Participation in the research project by a medical practitioner was ‘professional conduct’ as it was connected to his professional practice.
It was relevant that the practitioner was invited to participate in the research project because of his skills as a medical practitioner.
A breach of privacy in the course of participation in the research project was professional misconduct.
A recent decision of the ACT Civil and Administrative Tribunal considered whether a medical practitioner’s involvement in a research project constituted professional conduct and if so, whether his conduct amounted to professional misconduct.

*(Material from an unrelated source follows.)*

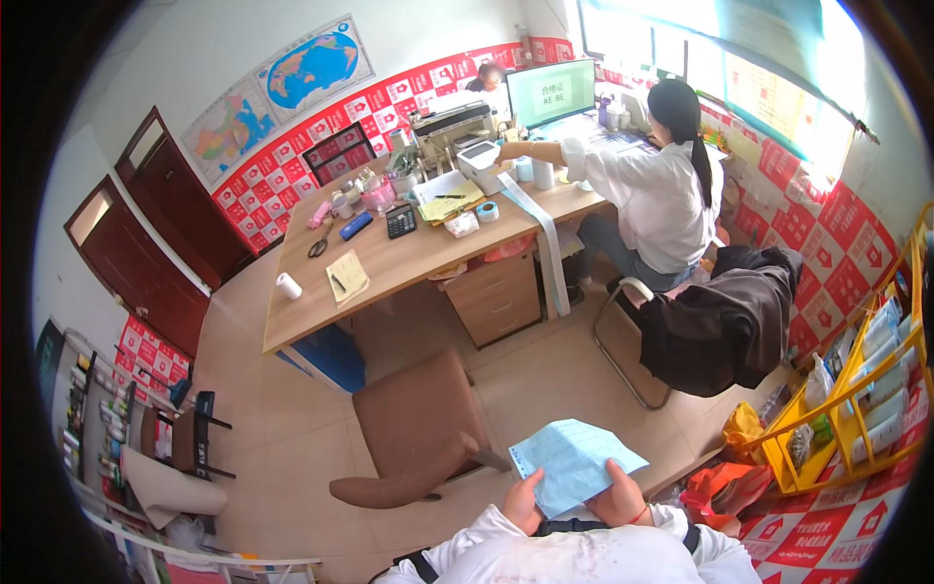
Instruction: The recorder waits at a desk for a colleague to print and dispense a long strip of labels from a printer, then collects a blue document.
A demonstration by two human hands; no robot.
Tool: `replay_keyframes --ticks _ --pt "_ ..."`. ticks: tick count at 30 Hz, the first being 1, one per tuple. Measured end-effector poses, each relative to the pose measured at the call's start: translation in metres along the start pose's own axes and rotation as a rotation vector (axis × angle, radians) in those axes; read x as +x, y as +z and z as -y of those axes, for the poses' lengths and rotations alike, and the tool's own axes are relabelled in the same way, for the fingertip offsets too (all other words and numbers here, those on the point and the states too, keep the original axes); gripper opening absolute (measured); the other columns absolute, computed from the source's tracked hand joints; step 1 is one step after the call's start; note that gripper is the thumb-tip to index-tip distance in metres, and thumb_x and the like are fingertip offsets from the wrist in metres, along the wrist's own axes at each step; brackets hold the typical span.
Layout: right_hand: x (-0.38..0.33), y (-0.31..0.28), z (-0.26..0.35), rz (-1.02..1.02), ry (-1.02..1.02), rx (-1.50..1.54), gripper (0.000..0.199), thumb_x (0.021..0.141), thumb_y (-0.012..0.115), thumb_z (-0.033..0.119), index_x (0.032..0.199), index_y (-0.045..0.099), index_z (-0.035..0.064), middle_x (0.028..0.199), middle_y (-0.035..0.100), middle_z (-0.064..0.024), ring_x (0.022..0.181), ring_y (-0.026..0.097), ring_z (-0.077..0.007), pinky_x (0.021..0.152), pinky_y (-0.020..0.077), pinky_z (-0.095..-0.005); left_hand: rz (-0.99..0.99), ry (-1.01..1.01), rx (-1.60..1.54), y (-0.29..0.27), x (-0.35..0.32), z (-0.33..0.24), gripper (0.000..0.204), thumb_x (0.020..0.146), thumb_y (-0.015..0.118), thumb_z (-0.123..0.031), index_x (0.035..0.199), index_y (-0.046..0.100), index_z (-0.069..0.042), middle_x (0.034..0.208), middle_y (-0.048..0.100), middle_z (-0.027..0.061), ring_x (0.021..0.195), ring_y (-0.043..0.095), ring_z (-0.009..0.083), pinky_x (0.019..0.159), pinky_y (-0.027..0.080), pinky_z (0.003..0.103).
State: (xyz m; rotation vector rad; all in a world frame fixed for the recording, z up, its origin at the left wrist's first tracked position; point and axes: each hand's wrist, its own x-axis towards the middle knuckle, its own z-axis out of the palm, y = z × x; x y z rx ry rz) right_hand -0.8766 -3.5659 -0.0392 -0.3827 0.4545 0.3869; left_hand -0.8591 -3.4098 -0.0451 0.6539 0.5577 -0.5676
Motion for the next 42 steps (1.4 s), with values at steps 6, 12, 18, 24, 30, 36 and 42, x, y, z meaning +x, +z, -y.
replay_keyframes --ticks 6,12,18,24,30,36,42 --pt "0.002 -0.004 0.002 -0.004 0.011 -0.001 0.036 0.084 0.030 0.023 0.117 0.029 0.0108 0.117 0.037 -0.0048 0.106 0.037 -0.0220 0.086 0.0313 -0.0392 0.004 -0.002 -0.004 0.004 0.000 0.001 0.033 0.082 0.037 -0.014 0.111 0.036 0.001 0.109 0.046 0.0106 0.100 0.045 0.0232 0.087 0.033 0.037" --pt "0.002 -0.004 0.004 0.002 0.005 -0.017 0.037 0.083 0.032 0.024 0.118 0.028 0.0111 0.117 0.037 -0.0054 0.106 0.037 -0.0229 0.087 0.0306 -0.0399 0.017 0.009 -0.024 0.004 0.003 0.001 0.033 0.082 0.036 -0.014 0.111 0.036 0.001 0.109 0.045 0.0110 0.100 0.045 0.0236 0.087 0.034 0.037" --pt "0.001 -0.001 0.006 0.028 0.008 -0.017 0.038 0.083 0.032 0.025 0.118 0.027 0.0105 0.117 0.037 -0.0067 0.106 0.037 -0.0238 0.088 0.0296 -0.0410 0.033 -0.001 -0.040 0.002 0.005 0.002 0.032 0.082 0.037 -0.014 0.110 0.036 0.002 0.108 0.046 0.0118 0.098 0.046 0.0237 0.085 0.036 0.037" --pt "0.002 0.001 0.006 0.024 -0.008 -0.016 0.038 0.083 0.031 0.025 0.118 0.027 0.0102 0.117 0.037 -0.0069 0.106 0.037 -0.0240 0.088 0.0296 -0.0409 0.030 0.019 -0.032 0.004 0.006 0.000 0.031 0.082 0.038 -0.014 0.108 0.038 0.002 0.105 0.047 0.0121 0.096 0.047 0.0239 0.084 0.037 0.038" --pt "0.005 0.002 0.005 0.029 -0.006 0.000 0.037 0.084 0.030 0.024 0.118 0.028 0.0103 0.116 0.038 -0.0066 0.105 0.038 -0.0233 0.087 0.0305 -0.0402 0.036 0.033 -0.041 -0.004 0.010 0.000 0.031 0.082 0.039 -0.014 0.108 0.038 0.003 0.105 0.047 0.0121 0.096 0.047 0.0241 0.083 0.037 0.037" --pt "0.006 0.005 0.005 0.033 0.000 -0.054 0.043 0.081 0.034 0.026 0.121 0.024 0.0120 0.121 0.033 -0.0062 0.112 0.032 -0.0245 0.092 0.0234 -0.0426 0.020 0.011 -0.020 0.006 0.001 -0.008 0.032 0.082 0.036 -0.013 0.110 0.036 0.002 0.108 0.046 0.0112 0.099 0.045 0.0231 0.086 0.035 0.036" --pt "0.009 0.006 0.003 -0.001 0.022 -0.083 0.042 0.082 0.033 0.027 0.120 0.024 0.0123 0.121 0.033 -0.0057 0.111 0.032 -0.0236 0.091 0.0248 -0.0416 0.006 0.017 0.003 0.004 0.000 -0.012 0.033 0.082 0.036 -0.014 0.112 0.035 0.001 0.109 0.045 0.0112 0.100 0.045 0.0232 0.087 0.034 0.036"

The ACT Tribunal recently found a medical practitioner guilty of professional misconduct while engaged as a research assistant.
There had been disagreement between the practitioner and the lead researcher concerning the manner in which the research was being conducted and reported. Following this dispute, the practitioner wrote to four former patients stating their medical treatment details were being made available outside of the hospital. There was in fact no evidence that this was true. Complaints made by the practitioner in relation to the manner in which the research was being conducted by the lead researcher had been independently investigated and dismissed.
It was alleged the practitioner had breached privacy by disseminating information he was provided with as a result of his involvement in the research project to persons and/or entities outside the project research team.
The Tribunal was required to consider whether conduct arising from the research project was connected to his professional practice. The practitioner submitted that the conduct was not connected to his medical practice because his involvement in the research project was as a statistician.
The Tribunal found that the nature of the obligations placed upon the practitioner when conducting research within a medical context was professional conduct. This wass due to the operation of Chapter 11 of the Doctors’ Code of Conduct, the NHMRC code and the ACT Health Research Practice Policy. The practitioner was not invited to participate in the research exclusively because of his skills as a statistician but also because of his skills as a medical practitioner.
The Tribunal concluded that the practitioner engaged in professional misconduct by breaching obligations in clause 11 of the Doctor’s Code of Conduct, breaching Principle 9 of the Health Records Act and acting inconsistently with the Information Privacy Principle 11 of the Privacy Act by disseminating information he was provided with as a result of his involvement in a research project to persons and/or entities outside the research project team. Principle 9 and Principle 11 were binding upon the doctor by the operation of clause 11 of the Doctors’ Code of Conduct, the NHMRC Code and the ACT Health Research Practice Policy.